Gabrielle Zevin, The Storied Life of A.J. Fikry
Amelia, in fact, makes reference to what we usually think of when we hear the word wordplay, a pun. They are eating at a restaurant with a Moby Dick theme when A.J. Fikry suggests "a whale of a sundae" for dessert. It is not entirely clear what Bassett, a retired social psychology professor, means by the term, but it isn't puns. At one point he writes, "Advertising is word play." Later he mentions word play in reference to economists.
He begins his book by talking about how important language is simply for being human and for interacting with other humans. "Without words, we remain beasts," he says. Then he goes on to discuss the importance of language in various contexts, such as politics, science and philosophy. By wordplay (or word play, he doesn't seem sure which) he apparently means the use of language in general.
So language is vital to human culture. Bassett writes a difficult book, albeit with mostly simple sentences, to make that rather obvious point.

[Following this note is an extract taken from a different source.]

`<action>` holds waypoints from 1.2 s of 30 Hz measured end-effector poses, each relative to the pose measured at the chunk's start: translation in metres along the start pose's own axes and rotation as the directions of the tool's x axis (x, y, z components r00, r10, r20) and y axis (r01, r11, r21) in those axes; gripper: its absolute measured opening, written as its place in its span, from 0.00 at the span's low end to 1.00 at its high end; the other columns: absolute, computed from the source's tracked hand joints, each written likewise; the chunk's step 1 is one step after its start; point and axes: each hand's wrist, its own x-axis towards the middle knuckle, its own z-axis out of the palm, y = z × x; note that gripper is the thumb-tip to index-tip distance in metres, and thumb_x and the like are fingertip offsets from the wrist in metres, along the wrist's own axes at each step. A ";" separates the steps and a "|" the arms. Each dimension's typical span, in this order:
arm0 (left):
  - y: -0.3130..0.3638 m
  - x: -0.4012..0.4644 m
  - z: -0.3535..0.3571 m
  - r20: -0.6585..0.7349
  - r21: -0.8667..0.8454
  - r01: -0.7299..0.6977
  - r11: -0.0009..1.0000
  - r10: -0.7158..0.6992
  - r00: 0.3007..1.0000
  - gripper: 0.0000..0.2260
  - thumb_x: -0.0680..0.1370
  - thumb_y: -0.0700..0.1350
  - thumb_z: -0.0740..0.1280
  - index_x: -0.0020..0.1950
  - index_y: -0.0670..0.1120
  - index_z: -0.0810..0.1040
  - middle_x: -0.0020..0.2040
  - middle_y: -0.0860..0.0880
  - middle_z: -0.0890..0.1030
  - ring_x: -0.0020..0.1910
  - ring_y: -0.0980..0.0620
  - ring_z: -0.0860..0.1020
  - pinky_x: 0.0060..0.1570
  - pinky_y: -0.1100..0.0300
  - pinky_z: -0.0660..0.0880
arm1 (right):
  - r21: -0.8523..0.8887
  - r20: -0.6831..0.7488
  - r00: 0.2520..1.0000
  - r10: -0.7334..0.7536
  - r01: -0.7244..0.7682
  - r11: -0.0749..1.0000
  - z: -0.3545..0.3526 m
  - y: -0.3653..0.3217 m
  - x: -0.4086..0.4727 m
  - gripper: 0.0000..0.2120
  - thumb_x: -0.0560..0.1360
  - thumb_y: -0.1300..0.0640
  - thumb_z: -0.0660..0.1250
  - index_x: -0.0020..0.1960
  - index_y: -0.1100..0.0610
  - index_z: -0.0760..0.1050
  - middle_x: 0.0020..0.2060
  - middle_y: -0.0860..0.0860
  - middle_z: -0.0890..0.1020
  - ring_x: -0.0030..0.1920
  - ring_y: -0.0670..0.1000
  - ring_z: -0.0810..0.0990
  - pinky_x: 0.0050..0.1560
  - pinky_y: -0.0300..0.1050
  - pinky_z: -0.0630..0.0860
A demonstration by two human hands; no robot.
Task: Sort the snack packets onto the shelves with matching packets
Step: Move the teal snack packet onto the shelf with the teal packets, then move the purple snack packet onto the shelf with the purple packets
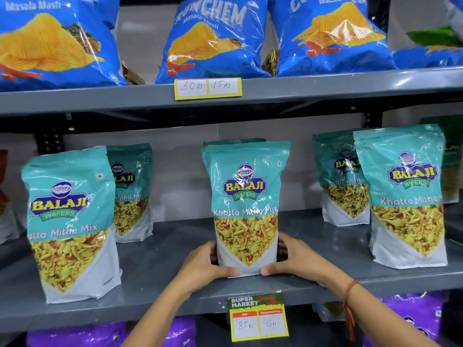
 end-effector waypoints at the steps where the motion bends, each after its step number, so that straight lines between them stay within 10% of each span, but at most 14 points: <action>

Not that the author doesn't have some interesting things to say. I liked when he describes baseball as "nothing more than vigorous activity as long as there are no words to describe it." I appreciate the line, "The written word sits patiently until it is discovered and read." I was intrigued by his sentence, "Much of what is accepted as knowledge and wisdom is invented reality." Yes, he does provoke some thought along the way, but readers must dig hard to find such gems. I'm not sure they're worth the effort.